The problem at hand involves rotating the elements of a given matrix in a clockwise direction. In this scenario, the matrix is a 2D array with rows and columns, and we need to rotate its elements in a way that each element moves one step ahead in the clockwise direction along the outermost boundary of the matrix. This operation is performed iteratively for each "ring" or layer of the matrix, starting from the outermost layer and moving towards the center. ## Problem Statement and Description

Given a matrix as input, the goal is to rotate its elements in a clockwise direction. For instance, consider the following matrix:

``````1  2  3  4  5
6  7  8  9  10
11 12 13 14 15
16 17 18 19 20
21 22 23 24 25``````

After performing the rotation operation, the matrix should become:

``````6  1  2  3  4
11 12 7  8  5
16 17 13 9  10
21 18 19 14 15
22 23 24 25 20``````

## Idea to Solve the Problem

To solve this problem, we can divide it into subproblems. Each subproblem involves rotating the elements of one "ring" or boundary of the matrix. We start with the outermost ring and move towards the inner rings until we reach the center.

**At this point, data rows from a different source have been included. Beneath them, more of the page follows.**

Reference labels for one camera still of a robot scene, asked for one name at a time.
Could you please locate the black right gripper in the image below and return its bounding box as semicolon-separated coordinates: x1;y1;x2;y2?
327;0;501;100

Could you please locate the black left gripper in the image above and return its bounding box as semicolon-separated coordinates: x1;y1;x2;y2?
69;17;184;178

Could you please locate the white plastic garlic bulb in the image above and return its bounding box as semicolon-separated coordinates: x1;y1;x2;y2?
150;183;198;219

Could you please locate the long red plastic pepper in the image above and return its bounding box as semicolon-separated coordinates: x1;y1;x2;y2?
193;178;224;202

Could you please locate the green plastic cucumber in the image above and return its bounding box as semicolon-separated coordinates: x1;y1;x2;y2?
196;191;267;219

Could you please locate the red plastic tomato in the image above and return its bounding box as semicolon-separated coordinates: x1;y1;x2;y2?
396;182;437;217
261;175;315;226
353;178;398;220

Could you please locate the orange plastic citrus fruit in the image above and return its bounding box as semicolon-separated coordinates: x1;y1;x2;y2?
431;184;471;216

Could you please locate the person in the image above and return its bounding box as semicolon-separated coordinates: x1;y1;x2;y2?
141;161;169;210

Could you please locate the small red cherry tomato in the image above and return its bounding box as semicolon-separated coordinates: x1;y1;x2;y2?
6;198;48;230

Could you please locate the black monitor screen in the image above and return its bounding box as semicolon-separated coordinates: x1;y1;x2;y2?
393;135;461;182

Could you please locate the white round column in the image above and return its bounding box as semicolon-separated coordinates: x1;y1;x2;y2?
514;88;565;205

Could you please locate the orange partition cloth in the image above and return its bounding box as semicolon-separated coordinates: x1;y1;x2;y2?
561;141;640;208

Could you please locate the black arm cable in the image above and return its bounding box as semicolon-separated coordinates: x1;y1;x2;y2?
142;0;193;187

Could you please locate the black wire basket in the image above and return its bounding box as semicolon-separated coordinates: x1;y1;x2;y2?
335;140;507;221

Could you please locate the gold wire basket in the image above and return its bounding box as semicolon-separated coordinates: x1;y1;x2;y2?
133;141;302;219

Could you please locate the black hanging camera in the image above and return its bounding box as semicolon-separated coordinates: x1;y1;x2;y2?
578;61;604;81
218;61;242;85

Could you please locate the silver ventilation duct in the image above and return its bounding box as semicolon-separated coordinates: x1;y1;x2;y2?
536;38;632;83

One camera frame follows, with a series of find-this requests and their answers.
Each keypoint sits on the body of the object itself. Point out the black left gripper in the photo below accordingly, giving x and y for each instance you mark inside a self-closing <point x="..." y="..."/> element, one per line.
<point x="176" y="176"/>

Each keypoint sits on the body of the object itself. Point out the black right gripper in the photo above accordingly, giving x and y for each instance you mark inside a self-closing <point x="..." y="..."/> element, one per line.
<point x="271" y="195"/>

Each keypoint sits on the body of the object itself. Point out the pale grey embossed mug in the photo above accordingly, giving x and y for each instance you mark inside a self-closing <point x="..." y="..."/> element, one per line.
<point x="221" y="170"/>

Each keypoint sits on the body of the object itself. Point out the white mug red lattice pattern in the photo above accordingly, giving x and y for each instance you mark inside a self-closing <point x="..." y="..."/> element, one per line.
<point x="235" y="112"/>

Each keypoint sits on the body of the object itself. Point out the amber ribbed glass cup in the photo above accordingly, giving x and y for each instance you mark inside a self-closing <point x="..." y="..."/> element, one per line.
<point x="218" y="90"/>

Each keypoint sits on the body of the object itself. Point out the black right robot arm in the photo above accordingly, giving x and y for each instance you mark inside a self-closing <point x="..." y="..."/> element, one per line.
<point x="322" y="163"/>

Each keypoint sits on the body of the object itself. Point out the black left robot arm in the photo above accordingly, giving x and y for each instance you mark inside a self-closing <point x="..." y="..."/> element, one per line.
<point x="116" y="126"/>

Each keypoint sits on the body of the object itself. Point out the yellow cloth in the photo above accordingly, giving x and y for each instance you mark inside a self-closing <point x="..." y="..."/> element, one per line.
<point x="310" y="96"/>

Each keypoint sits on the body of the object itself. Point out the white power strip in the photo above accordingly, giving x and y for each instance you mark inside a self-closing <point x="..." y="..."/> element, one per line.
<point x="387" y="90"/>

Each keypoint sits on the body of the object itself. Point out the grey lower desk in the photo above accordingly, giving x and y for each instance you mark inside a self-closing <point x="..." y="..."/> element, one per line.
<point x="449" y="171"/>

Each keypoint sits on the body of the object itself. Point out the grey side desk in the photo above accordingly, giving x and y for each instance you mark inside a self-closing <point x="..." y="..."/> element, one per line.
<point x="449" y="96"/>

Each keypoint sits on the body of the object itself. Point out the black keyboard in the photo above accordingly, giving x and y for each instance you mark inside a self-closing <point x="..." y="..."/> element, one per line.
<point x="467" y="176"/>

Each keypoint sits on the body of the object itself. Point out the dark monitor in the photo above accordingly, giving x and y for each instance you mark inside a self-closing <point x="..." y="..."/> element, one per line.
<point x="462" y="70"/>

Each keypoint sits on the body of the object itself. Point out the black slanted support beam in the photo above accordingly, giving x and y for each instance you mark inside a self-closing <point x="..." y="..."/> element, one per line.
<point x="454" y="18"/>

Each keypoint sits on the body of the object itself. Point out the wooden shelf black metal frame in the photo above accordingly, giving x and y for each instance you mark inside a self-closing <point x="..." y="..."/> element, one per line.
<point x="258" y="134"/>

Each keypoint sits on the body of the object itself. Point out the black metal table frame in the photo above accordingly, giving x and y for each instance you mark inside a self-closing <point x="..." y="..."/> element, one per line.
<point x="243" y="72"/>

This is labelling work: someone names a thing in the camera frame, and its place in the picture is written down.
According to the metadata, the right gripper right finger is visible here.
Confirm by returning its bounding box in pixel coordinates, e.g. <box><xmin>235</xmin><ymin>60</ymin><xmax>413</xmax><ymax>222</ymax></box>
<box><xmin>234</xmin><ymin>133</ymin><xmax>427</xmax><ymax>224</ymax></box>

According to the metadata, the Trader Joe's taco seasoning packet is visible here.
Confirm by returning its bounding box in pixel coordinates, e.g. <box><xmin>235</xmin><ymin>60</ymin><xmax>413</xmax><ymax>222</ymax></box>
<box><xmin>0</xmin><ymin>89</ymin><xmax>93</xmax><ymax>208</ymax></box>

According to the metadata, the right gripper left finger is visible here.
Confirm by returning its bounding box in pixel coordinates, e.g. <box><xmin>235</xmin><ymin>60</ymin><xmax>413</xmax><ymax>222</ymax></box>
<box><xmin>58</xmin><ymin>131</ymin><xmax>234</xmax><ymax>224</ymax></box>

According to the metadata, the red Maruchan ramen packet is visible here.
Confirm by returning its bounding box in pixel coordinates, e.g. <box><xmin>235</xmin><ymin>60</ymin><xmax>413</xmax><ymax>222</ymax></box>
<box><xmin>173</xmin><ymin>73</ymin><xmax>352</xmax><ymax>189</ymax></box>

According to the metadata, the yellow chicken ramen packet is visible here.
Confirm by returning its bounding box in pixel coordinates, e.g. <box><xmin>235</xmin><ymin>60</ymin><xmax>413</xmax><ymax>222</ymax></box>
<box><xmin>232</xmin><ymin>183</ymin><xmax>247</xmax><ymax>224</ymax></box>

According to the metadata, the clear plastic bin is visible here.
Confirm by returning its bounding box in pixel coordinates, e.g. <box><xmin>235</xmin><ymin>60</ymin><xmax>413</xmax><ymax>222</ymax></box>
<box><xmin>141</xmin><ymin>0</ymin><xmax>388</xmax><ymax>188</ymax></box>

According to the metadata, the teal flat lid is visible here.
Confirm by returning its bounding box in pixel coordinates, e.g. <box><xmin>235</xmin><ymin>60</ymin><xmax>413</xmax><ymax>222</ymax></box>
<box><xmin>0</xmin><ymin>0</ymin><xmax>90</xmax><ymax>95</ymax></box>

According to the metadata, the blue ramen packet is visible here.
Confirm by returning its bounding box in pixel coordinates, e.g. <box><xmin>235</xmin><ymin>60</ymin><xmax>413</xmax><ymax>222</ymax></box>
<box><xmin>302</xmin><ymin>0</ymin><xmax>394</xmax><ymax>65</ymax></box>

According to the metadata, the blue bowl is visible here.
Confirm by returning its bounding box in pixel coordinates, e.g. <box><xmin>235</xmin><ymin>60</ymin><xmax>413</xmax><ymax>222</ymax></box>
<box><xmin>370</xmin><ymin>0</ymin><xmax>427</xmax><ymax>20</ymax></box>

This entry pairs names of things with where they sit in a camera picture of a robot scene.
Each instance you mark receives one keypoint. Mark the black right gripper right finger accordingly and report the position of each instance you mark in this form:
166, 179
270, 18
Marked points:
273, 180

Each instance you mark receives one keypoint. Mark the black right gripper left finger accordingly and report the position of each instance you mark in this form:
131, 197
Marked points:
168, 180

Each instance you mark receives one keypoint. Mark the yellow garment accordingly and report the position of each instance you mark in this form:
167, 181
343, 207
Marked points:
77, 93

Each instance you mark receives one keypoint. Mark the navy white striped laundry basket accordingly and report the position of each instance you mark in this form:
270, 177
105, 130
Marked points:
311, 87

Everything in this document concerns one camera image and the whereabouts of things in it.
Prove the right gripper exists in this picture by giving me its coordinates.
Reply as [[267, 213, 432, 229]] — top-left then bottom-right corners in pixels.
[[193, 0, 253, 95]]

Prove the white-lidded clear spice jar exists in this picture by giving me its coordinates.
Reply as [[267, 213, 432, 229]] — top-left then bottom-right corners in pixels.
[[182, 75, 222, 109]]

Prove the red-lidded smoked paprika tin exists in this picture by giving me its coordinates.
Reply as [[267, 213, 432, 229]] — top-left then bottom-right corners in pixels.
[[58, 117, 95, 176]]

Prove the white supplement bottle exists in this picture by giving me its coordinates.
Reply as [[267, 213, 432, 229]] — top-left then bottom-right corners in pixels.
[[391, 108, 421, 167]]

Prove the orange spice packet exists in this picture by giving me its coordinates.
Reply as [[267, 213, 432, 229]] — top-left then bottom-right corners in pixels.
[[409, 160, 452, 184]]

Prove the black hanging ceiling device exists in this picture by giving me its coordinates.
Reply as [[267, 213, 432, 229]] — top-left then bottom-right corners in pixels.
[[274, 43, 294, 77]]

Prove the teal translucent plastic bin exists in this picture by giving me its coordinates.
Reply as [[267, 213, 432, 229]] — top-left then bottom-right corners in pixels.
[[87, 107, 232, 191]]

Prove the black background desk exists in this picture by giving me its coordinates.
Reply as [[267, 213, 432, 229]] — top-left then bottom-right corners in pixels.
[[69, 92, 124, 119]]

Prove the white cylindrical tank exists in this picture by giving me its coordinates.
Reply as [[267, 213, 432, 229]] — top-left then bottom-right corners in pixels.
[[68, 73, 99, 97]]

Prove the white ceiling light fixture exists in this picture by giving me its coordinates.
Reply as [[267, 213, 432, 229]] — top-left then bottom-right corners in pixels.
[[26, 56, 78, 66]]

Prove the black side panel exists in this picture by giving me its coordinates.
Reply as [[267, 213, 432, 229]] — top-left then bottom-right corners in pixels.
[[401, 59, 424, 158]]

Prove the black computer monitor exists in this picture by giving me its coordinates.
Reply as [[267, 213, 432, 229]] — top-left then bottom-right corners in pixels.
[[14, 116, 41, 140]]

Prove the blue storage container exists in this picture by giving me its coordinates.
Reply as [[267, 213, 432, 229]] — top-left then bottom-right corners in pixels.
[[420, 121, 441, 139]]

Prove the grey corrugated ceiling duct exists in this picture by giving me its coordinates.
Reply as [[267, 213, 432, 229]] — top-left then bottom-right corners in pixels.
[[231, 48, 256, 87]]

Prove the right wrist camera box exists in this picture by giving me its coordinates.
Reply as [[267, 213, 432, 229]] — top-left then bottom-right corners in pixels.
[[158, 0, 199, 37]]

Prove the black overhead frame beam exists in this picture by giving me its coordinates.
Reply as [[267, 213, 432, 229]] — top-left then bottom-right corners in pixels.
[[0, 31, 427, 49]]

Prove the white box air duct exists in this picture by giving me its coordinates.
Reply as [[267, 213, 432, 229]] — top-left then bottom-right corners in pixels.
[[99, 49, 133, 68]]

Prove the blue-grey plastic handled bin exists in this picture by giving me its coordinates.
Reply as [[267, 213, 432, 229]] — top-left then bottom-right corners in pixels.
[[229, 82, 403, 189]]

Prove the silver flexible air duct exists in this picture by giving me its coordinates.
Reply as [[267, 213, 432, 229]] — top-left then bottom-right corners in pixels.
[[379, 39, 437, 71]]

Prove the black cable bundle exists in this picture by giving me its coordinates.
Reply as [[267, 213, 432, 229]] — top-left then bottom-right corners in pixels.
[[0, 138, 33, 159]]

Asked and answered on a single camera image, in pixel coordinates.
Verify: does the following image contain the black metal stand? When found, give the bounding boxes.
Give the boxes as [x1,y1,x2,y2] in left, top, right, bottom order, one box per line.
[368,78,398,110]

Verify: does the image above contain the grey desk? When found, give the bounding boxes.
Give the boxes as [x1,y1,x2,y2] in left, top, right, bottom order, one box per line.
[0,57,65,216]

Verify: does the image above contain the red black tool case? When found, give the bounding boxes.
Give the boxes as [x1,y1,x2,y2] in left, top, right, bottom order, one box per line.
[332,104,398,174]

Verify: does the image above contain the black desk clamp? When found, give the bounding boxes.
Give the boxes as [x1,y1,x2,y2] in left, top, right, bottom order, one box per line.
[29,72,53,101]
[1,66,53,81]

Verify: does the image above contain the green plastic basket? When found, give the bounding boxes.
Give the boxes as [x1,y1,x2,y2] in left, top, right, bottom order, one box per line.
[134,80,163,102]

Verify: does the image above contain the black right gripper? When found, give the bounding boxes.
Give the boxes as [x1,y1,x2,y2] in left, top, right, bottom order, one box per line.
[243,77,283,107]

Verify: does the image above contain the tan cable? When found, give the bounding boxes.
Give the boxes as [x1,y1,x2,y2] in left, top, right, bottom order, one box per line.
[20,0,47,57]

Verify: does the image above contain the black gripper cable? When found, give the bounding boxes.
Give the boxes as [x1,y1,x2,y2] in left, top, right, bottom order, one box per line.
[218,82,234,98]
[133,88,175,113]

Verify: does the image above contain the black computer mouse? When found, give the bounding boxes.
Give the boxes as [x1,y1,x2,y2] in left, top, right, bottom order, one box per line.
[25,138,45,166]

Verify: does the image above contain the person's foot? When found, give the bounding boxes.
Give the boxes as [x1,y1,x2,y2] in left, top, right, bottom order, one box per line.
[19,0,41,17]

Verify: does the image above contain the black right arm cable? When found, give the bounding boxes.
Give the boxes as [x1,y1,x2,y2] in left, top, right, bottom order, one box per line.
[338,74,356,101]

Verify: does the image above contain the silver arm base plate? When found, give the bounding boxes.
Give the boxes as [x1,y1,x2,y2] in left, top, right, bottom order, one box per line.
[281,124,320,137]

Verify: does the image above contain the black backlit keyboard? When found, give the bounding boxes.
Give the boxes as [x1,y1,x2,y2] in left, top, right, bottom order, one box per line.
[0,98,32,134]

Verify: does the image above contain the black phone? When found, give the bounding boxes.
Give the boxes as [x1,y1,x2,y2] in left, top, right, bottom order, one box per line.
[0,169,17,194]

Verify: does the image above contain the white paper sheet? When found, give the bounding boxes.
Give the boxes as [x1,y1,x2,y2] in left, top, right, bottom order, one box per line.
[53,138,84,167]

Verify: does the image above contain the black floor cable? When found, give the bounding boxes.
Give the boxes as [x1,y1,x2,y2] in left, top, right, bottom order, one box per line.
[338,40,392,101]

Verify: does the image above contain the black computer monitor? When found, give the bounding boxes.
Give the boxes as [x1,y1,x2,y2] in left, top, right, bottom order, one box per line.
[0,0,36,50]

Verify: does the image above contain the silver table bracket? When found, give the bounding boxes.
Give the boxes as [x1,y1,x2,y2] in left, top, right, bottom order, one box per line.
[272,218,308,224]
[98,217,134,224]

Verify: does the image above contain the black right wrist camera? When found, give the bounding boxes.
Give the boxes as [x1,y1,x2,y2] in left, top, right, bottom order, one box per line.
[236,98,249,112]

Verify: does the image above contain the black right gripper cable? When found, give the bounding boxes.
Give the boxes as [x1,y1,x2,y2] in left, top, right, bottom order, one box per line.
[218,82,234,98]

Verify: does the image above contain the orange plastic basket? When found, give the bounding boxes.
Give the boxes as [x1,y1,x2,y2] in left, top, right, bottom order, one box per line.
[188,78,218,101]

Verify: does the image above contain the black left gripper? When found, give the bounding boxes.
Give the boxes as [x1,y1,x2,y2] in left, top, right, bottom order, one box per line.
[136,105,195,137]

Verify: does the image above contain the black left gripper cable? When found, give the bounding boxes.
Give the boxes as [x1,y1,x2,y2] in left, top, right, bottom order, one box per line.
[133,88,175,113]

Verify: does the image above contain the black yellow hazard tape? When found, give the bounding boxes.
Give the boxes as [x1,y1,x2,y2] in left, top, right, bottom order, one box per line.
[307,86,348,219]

To rotate the elements of a single ring, we perform four different operations (labeled as Case A, B, C, and D in the code):

1. Case A (Bottom Right to Left)

This involves moving elements from the bottom row of the current ring, from right to left.

2. Case B (Bottom to Top)

Here, we move elements from the rightmost column of the current ring, from bottom to top.

3. Case C (Left to Right)

This operation involves moving elements from the top row of the current ring, from left to right.

4. Case D (Top to Bottom)

Finally, we move elements from the leftmost column of the current ring, from top to bottom.

## Algorithm

1. Initialize variables `row` and `col` to the number of rows and columns of the matrix, respectively.
2. Initialize `size` as the minimum of `row` and `col`. This will be used to determine the number of rings in the matrix.
3. Loop `i` over each ring, starting from 0 up to `size/2 - 1`. a. Decrement `row` and `col` by 1 to represent the current ring's dimensions. b. Call the `rotateRing` function with parameters `matrix`, `row`, `col`, and `i` to rotate the current ring's elements. c. Increment `i` to move to the inner ring.
4. Display the rotated matrix using the `display` function.

## Time Complexity

The time complexity of this algorithm mainly depends on the number of elements in the matrix, which is `row * col`. Since we iterate over each element once during the rotation process, the time complexity is O(row * col). The other operations involve constant time complexity, so they don't significantly impact the overall complexity.